What do we see on the murderous Alpine slopes? The finest athletes of the early 21st century or scientifically created wonders? Robocops on wheels? The difficulty lies in not knowing. A strange editorial appeared in L'Equipe last Wednesday. Although the newspaper is owned by the same company that owns the Tour de France, and generally promotes the race, it argued that today's riders could not expect us to believe they were clean.
What to make of Friday's contretemps between Armstrong and Filippo Simeoni? Simeoni is a lowly ranked rider, and when he surged in pursuit of six breakaways soon after the start at Annemasse, his little act of daring should have passed unnoticed. The Italian was no threat.
But Armstrong took it upon himself to chase Simeoni. This was unusual because the wearer of the maillot jaune does not leave the shelter of the peloton to follow a modest equipier. It would be akin to Roger Federer doubling up as a ball-boy at Wimbledon or Tiger Woods carrying his own clubs. Armstrong's motivation was personal: he and Simeoni are enemies, and the American was not prepared to allow his enemy the chance to win a Tour stage.
You might imagine this as a little squabble accorded undue prominence on a quiet day. It is far more than that, because it goes to the core of what professional cycling has become. Before explaining what Simeoni had done to earn the champion's displeasure, let us recall an Italian policeman. His name was Fulvio Gori. He worked for Nas, the country's health police, and in early 1996 he and his colleagues received information that pharmacies in Tuscany were selling extraordinary amounts of the blood-boosting drug EPO.
It didn't take a lot of investigating to discover the increased demand for EPO came from the sports community, especially professional cycling. Nas got on the case, but found it a difficult one to crack. It planned a raid on the 1996 Giro d'Italia, but that was thwarted when the newspaper that promotes the race, La Gazzetta Dello Sport, published a short story warning the riders of the raid.
That made Gori and his mates even more determined, and eventually they would expose the full extent of doping in Italian cycling. In 1999, Gori agreed to an interview about his work. He was a big, affable man who loved sport and hated the culture in which sportsmen felt they had to use drugs. He hated the law of silence that existed in the peloton and which meant almost everybody was afraid to speak honestly.

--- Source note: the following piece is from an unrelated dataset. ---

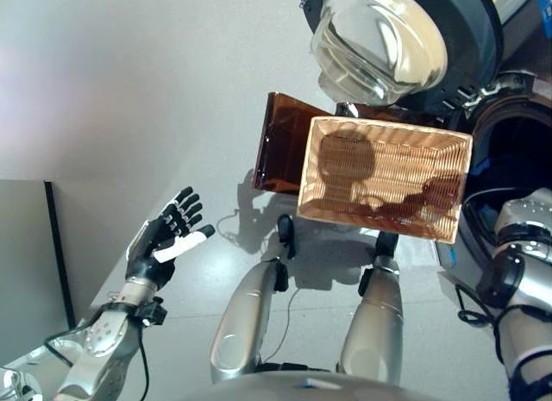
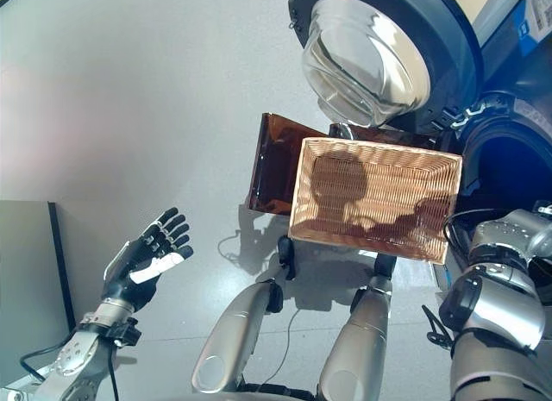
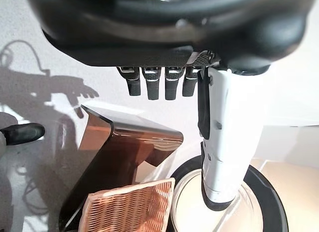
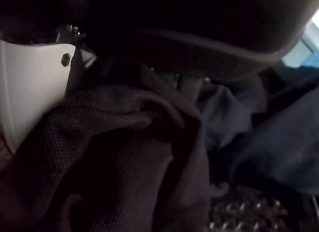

He took us into a room and showed us masses of files. "Not as much there as you would think," he said. "I interviewed more than 30 cyclists. I spent a lot of time trying to get answers because we knew they were involved in doping. They were guaranteed immunity from prosecution and reassured our only interest was in prosecuting those who supplied doping products. Not one of them co-operated, not one bit of help from any of them."
Two years later, back in Bologna, there was a great sadness in hearing that Gori had died of cancer. He was in his early 40s. Thankfully, the investigation to which he had given so much time and energy continued. Doping charges were brought against Dr Michele Ferrari from the nearby town of Ferrara, and Massimo Guandalini, the Bologna pharmacist who supplied many of Ferrari's riders. Guandalini pleaded guilty. He was sentenced to two years in prison and forbidden from working in the pharmaceutical business for five years.